NewsStackNewsStack
Daily Brief: Which companies are hyping vs delivering: red flags, real signals and repeat offenders, free daily.
← Feed
AIM:0E6Y

EQS-News: 1&1: 2025 Financial Results and For...

19 Mar 2026Neutralvia Investegate RNS
Share𝕏inf

1&1 AG (ISIN DE 0005545503) reported its 2025 financial results, revealing a mixed performance characterized by a slight increase in service revenue but a notable decline in EBITDA. The company recorded a total of 16.32 million customer contracts, reflecting a net addition of 40,000 mobile contracts, which was offset by a loss of 110,000 broadband connections. Service revenue for the year grew by 1.0% to €3,336.6 million, while EBITDA fell by 9.0% to €537.5 million, primarily due to increased wholesale costs associated with national roaming agreements. This decline in EBITDA is particularly concerning as it indicates rising operational pressures that could impact the company's profitability moving forward.

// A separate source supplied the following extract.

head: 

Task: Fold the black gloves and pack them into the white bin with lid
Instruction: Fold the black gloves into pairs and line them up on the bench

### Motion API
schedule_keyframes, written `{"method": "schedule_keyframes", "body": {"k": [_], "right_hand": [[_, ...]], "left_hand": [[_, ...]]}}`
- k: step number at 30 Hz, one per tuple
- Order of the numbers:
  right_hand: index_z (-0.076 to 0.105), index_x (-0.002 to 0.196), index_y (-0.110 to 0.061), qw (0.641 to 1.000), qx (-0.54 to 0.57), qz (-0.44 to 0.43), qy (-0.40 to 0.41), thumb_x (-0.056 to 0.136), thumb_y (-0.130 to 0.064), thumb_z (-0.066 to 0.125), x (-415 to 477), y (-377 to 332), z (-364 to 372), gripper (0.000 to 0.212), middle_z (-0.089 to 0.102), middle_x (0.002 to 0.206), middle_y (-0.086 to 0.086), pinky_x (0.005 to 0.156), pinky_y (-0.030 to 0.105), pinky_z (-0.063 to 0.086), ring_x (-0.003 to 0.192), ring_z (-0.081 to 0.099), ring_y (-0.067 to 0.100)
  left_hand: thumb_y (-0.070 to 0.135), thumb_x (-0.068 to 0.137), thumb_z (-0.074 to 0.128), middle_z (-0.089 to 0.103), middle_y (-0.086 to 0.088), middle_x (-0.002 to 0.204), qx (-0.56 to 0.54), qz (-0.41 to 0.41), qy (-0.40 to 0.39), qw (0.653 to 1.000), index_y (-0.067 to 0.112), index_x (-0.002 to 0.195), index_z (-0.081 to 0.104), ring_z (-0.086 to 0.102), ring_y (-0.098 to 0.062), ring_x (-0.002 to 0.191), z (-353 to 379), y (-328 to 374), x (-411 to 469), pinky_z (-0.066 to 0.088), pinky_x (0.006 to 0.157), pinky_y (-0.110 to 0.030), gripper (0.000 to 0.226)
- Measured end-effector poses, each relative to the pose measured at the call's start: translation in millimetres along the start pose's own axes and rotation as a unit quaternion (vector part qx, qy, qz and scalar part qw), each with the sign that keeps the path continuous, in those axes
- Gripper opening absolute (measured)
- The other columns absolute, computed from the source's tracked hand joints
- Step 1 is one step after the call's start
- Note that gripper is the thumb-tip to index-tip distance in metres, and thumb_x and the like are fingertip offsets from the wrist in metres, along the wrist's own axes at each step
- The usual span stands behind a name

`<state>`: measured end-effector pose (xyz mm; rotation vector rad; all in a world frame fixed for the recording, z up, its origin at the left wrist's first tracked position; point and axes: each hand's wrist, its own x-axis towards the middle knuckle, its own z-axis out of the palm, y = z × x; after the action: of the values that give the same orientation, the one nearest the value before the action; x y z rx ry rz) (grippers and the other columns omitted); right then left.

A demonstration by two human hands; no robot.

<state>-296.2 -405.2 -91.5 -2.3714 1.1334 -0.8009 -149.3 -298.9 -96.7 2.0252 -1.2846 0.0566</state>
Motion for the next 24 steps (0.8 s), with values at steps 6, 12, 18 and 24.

The results also highlighted the challenges faced by 1&1 AG in transitioning its customer base to its new mobile network, which has been completed but resulted in higher churn rates. The company’s decision to switch from Telefónica to Vodafone for national roaming has had a negative impact on EBITDA, although it was EBIT neutral. The new agreement with Vodafone has led to a full recognition of costs in EBITDA, contrasting with the previous arrangement that allowed for some capitalisation of costs. Additionally, the unexpected rise in wholesale service costs has compounded the pressure on margins, suggesting that the operational environment remains challenging.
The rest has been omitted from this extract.